Chef Sartini, Righi di San Marino, nelle migliori guide del buon mangiare

Chef Sartini, Righi di San Marino, nelle migliori guide del buon mangiare

Luigi Sartini sempre al top della ristorazione in Romagna e n° 1 di San Marino.

San Marino, Luigi Sartini e il “Cappello” della guida dell’Espresso

Chef Sartini e “Ristorante Righi” si confermano tra i migliori ristoranti italiani. La guida dell’Espresso 2018 li premia con 1 “Cappello” e li colloca tra i 25 locali top dell’Emilia Romagna. Anche per il “Gambero Rosso” “Righi” rimane la migliore tavola di San Marino. Per la firma del giornalismo enogastronomico, Giorgio Melandri: “La tavola di Sartini è un patrimonio di alto artigianato della cucina, di nuovo in cima ai desideri di chi si siede al ristorante”

 

San Marino, 29 ottobre 2017 –
L’autunno è la stagione della presentazione della guide gastronomiche.
Da più di 10 anni, Luigi Sartini con il suo “Ristorante Righi ottiene riconoscimenti e segnalazioni per la qualità della sua cucina. Accade anche durante le prime presentazioni dell’edizioni 2018 dei vademecum dei gourmet tricolori e internazionali.

Si comincia con i “Ristoranti d’Italia dell’Espresso 2018“.

Il suo direttore Enzo Vizzari assegna a Sartini “1 cappello”, simbolo di qualità con cui sono identificati in tutta Italia 363 locali.
Ancora meno in Emilia Romagna: solo 25.

 

Anche il “Gambero Rosso” conferma “Righi” ai vertici della tavola del Titano e tra i migliori dello stivale.

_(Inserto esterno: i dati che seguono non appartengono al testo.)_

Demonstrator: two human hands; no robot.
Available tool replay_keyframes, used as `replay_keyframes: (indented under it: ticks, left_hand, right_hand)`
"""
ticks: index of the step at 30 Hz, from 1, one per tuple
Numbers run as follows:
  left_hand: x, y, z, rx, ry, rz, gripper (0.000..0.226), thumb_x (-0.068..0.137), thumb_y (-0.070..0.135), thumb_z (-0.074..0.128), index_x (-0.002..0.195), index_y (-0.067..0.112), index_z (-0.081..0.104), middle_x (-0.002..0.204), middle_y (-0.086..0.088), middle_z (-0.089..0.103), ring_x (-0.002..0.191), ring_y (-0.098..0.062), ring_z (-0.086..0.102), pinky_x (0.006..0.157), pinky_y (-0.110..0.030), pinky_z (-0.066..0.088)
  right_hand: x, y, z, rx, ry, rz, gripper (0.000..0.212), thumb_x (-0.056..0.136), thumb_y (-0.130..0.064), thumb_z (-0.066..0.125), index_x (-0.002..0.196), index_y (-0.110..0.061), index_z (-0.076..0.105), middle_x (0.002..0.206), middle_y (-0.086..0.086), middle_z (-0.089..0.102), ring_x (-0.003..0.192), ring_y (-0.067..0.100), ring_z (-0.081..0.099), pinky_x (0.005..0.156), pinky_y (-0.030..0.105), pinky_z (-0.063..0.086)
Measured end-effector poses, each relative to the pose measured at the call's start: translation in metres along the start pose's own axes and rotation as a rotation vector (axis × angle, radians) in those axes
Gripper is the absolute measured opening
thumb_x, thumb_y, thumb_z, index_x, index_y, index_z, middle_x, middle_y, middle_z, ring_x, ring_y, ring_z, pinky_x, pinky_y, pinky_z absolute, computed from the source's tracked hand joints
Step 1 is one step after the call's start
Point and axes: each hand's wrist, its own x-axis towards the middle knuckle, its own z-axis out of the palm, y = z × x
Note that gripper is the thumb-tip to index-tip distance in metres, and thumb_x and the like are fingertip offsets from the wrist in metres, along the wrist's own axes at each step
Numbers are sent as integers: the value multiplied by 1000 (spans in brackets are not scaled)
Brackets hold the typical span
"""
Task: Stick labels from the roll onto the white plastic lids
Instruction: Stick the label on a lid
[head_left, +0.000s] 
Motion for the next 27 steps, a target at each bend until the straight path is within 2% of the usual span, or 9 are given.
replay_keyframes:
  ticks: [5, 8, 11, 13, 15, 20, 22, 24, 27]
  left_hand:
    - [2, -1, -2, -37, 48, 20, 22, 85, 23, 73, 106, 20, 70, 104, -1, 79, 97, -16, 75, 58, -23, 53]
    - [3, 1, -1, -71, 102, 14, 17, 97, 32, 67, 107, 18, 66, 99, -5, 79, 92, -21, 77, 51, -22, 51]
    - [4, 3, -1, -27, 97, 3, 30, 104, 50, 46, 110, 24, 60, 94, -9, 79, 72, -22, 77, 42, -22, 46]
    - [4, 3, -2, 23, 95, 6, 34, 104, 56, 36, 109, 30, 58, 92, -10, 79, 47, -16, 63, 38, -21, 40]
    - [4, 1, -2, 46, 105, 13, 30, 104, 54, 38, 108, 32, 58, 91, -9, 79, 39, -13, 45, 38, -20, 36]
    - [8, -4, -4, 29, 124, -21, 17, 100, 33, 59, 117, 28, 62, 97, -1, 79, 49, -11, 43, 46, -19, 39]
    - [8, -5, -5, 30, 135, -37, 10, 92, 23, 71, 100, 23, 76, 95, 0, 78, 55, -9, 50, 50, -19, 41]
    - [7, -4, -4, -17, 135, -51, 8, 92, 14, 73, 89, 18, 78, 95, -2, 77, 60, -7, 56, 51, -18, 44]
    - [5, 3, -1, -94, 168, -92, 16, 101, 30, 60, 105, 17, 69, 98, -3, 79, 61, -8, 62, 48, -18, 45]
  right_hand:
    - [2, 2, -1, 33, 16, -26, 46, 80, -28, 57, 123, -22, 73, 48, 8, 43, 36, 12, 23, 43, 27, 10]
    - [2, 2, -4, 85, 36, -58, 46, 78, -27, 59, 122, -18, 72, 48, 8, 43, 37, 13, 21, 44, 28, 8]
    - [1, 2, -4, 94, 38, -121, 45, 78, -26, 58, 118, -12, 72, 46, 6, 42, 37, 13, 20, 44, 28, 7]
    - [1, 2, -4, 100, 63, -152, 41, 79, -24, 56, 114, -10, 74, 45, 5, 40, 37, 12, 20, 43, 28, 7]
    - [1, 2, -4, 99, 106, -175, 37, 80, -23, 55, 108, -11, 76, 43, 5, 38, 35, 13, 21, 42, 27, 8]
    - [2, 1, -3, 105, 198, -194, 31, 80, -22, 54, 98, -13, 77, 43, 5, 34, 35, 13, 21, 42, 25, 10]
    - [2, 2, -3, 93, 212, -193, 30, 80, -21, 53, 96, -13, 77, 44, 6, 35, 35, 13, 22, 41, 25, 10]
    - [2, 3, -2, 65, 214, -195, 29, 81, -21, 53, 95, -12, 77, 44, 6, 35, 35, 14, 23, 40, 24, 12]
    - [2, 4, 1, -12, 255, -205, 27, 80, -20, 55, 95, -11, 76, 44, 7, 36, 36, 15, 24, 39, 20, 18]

Buona la valutazione di 79 centesimi, con i recensori che sottolineano l’ottimo rapporto qualità prezzo del menù e piatti come l’insalatina di sogliola o i ravioli di Ravigiolo con pomodoro e stridoli.

Ed è invece Giorgio Melandri, una delle firme del giornalismo enogastronomico italiano e curatore di “Enologica”, la più importante manifestazione dedicata a vini e tavola dell’Emilia Romagna, a sottolineare le caratteristiche della cucina di Luigi Sartini: “Lo abbiamo invitato spesso a Enologica, dove lo abbiamo anche premiato.

Giorgio Melandri di Enologica premia Lugi Sartini

Quella di Luigi è un’esperienza preziosa, un patrimonio di alto artigianato formato negli anni 90 tra scuola francese e tradizione italiana. Lui cucina con classicità, un occhio alla filiera e uno alle casseruole che custodiscono gli intramontabili fondi di cucina. E alla sua tavola si fa un’esperienza solida e straordinaria, lontana dalle mode, dentro la cultura di bottega che guarda Bergese e Carnacina con rispetto, ma immagina una modernità per quella cucina dai tempi lunghi che alla fine, inaspettatamente, è di nuovo in cima ai desideri di chi si siede al ristorante”.